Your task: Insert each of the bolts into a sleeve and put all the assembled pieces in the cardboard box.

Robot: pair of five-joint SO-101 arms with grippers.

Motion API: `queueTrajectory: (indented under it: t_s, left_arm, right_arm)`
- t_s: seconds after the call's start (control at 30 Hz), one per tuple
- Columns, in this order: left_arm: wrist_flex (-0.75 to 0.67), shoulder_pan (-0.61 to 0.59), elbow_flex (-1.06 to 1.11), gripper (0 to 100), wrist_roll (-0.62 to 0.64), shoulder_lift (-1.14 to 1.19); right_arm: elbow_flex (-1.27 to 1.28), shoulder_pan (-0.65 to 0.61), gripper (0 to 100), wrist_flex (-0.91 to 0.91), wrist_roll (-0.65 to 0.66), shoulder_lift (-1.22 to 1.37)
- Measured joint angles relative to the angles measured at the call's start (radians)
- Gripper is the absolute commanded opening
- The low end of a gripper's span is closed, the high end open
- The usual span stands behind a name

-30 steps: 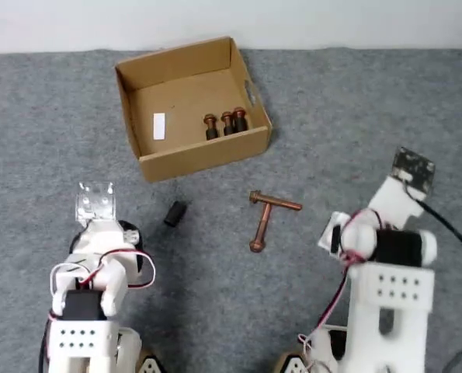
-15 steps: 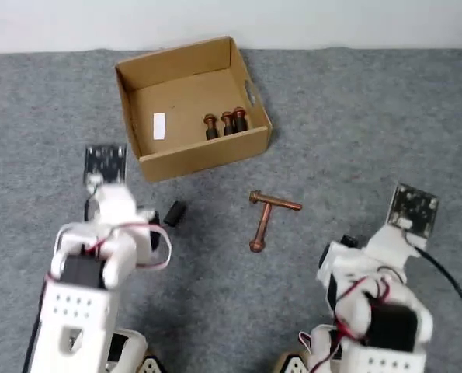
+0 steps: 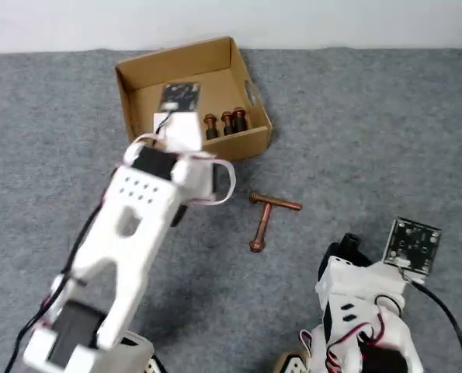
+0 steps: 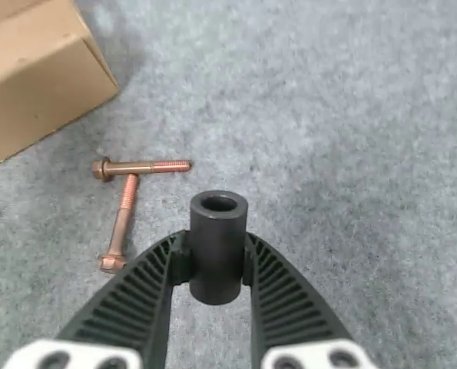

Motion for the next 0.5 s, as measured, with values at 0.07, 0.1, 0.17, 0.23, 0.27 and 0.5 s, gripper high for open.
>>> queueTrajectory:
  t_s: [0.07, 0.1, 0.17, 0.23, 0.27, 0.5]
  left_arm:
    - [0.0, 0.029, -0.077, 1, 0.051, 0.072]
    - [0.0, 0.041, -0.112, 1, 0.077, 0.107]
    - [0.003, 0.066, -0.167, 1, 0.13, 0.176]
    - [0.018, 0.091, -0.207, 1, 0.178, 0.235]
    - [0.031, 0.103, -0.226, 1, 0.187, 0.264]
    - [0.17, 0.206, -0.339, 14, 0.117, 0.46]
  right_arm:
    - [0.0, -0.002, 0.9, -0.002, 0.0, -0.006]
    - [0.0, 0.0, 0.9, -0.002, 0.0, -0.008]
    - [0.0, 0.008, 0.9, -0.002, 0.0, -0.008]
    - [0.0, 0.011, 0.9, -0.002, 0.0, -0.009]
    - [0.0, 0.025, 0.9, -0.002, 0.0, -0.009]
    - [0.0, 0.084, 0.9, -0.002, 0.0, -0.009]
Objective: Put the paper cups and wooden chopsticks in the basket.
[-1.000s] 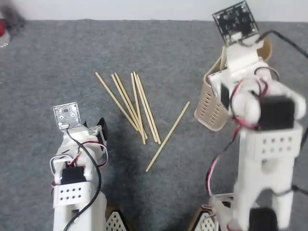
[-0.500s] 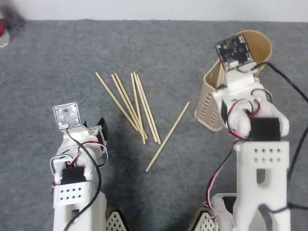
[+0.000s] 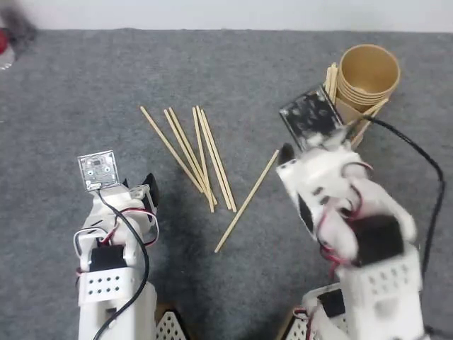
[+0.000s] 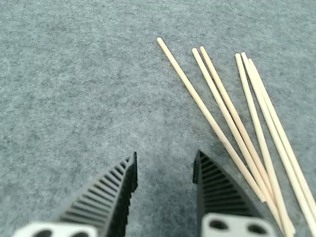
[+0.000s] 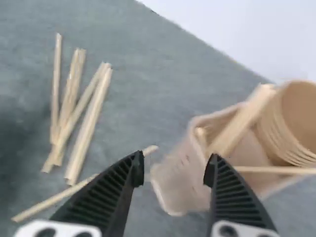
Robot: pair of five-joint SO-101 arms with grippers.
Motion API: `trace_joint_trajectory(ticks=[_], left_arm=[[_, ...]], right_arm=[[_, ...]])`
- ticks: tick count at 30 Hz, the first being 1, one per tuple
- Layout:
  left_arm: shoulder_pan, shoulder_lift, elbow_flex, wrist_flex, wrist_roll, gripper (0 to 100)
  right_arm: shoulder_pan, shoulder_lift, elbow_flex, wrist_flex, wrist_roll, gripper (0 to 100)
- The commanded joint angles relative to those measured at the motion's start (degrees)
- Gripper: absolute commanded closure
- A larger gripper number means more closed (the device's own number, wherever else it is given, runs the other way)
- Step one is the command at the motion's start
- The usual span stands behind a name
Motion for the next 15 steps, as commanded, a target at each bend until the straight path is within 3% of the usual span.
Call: trace_joint_trajectory(ticks=[1,7,15], left_arm=[[0.2,-0.9,-0.2,-1.2,-0.3,82],[0.1,-0.9,-0.2,-1.1,-0.3,82],[0.1,-0.9,-0.2,-1.1,-0.3,82]], right_arm=[[-3.0,8.0,-0.2,-1.2,-7.5,79.8],[-5.1,25.3,-0.4,-7.2,-16.1,79.7],[-4.8,46.3,-0.4,-14.3,-16.7,80.0]])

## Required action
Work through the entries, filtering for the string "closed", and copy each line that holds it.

## Answer to the problem
- The low end of a gripper's span is closed, the high end open
- A larger gripper number means more closed (the device's own number, wherever else it is given, runs the other way)

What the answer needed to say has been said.